In [1]:
import numpy as np

# --- 1. ENVIRONMENT (4x4 Grid World) ---
class GridWorld:
    def __init__(self):
        self.grid_size = 4
        self.terminal_states = [0, 15] # Top-Left, Bottom-Right
        self.actions = [0, 1, 2, 3] # UP, DOWN, LEFT, RIGHT

    def step(self, state, action):
        if state in self.terminal_states:
            return state, 0, True

        row, col = divmod(state, self.grid_size)

        # Move Logic
        if action == 0:   row = max(row - 1, 0) # UP
        elif action == 1: row = min(row + 1, self.grid_size - 1) # DOWN
        elif action == 2: col = max(col - 1, 0) # LEFT
        elif action == 3: col = min(col + 1, self.grid_size - 1) # RIGHT

        next_state = row * self.grid_size + col
        reward = -1
        done = next_state in self.terminal_states
        return next_state, reward, done

    def reset(self):
        start_state = np.random.randint(0, 16)
        while start_state in self.terminal_states:
            start_state = np.random.randint(0, 16)
        return start_state

# --- 2. THE ALGORITHM: Q-Learning ---
def q_learning():
    env = GridWorld()

    # Parameters
    num_episodes = 5000
    alpha = 0.1   # Learning Rate
    gamma = 1.0   # Discount Factor (1.0 because we want shortest path)
    epsilon = 0.1 # Exploration Rate

    # Initialize Q-Table (16 States x 4 Actions)
    Q = np.zeros((16, 4))

    print("Training with Q-Learning (5000 Episodes)...")

    for _ in range(num_episodes):
        state = env.reset()
        done = False

        while not done:
            # 1. Choose Action (Epsilon-Greedy)
            if np.random.rand() < epsilon:
                action = np.random.choice(env.actions) # Explore
            else:
                action = np.argmax(Q[state]) # Exploit

            # 2. Take Action
            next_state, reward, done = env.step(state, action)

            # 3. Update Q-Value (Off-Policy)
            # We use max(Q[next_state]) regardless of what action we actually take next
            best_next_action_val = 0 if done else np.max(Q[next_state])

            # Update Rule: Q(S,A) = Q(S,A) + alpha * [ R + gamma * max_a Q(S',a) - Q(S,A) ]
            td_target = reward + gamma * best_next_action_val
            Q[state, action] += alpha * (td_target - Q[state, action])

            state = next_state

    return Q

# --- 3. EXECUTION & RESULTS ---
def print_policy(Q):
    actions_map = {0: '↑', 1: '↓', 2: '←', 3: '→'}
    print("\nFinal Optimal Policy (Q-Learning):")
    print("-" * 17)

    grid_output = []
    for s in range(16):
        if s in [0, 15]:
            grid_output.append(" T ")
            continue
        # Simply pick the best action from the learned table
        best_action = np.argmax(Q[s])
        grid_output.append(f" {actions_map[best_action]} ")

    for i in range(0, 16, 4):
        print("|".join(grid_output[i:i+4]))
        print("-" * 17)

if __name__ == "__main__":
    q_table = q_learning()
    print_policy(q_table)

Training with Q-Learning (5000 Episodes)...

Final Optimal Policy (Q-Learning):
-----------------
 T | ← | ← | ↓ 
-----------------
 ↑ | ← | ↓ | ↓ 
-----------------
 ↑ | → | → | ↓ 
-----------------
 ↑ | → | → | T 
-----------------


### Code Explanation

This code implements a Q-learning algorithm to find an optimal policy for navigating a 4x4 grid world.

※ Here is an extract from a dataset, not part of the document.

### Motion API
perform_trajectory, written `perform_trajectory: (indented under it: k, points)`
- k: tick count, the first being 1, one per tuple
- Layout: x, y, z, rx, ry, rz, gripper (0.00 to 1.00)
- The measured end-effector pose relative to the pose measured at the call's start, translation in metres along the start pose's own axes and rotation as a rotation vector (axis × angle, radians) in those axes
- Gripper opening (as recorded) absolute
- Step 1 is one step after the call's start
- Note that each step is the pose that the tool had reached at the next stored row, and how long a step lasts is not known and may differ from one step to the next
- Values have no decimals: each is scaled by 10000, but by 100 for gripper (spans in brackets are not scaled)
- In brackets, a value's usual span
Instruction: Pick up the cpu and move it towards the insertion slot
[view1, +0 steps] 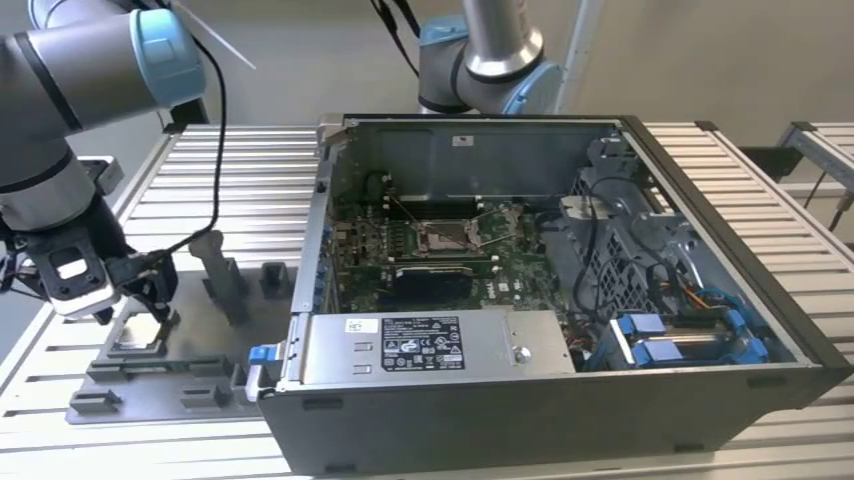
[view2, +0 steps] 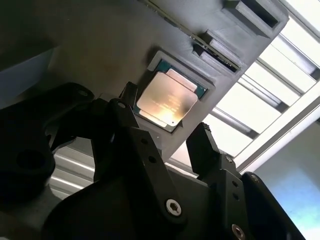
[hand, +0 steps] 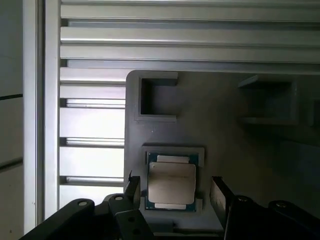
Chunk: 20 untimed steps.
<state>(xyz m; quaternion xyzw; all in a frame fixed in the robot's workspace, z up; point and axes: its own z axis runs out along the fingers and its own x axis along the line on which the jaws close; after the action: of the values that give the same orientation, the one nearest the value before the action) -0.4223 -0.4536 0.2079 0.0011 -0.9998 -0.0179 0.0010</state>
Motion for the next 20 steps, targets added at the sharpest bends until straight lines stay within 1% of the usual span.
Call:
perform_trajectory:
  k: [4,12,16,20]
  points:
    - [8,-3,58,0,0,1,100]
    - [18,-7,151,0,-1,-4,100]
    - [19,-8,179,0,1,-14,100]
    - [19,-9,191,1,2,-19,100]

Let's break it down:

1.  **`GridWorld` Class**: This defines the environment. It's a 4x4 grid where `0` and `15` are terminal states (goals). It defines possible actions (UP, DOWN, LEFT, RIGHT) and a `step` function that determines the `next_state`, `reward` (-1 for each step, encouraging shortest paths), and whether the episode is `done`.

2.  **`q_learning` Function**: This is the core reinforcement learning algorithm. It initializes a Q-table (state-action value table) to zeros. It then runs for a specified number of `episodes`:
    *   **Epsilon-Greedy Action Selection**: In each step, it either explores (picks a random action with probability `epsilon`) or exploits (picks the action with the highest Q-value for the current state with probability `1 - epsilon`).
    *   **Q-Value Update**: After taking an action and observing the `next_state` and `reward`, it updates the Q-value for the current `(state, action)` pair using the Bellman equation. This update incorporates the `learning rate (alpha)` and `discount factor (gamma)`.

3.  **`print_policy` Function**: After Q-learning is complete, this function takes the learned Q-table and visualizes the optimal policy. For each non-terminal state, it determines the action with the highest Q-value and prints it as an arrow, showing the agent's preferred move from that state.

In essence, the code trains an agent to find the shortest path from any starting state to a terminal state in the 4x4 grid.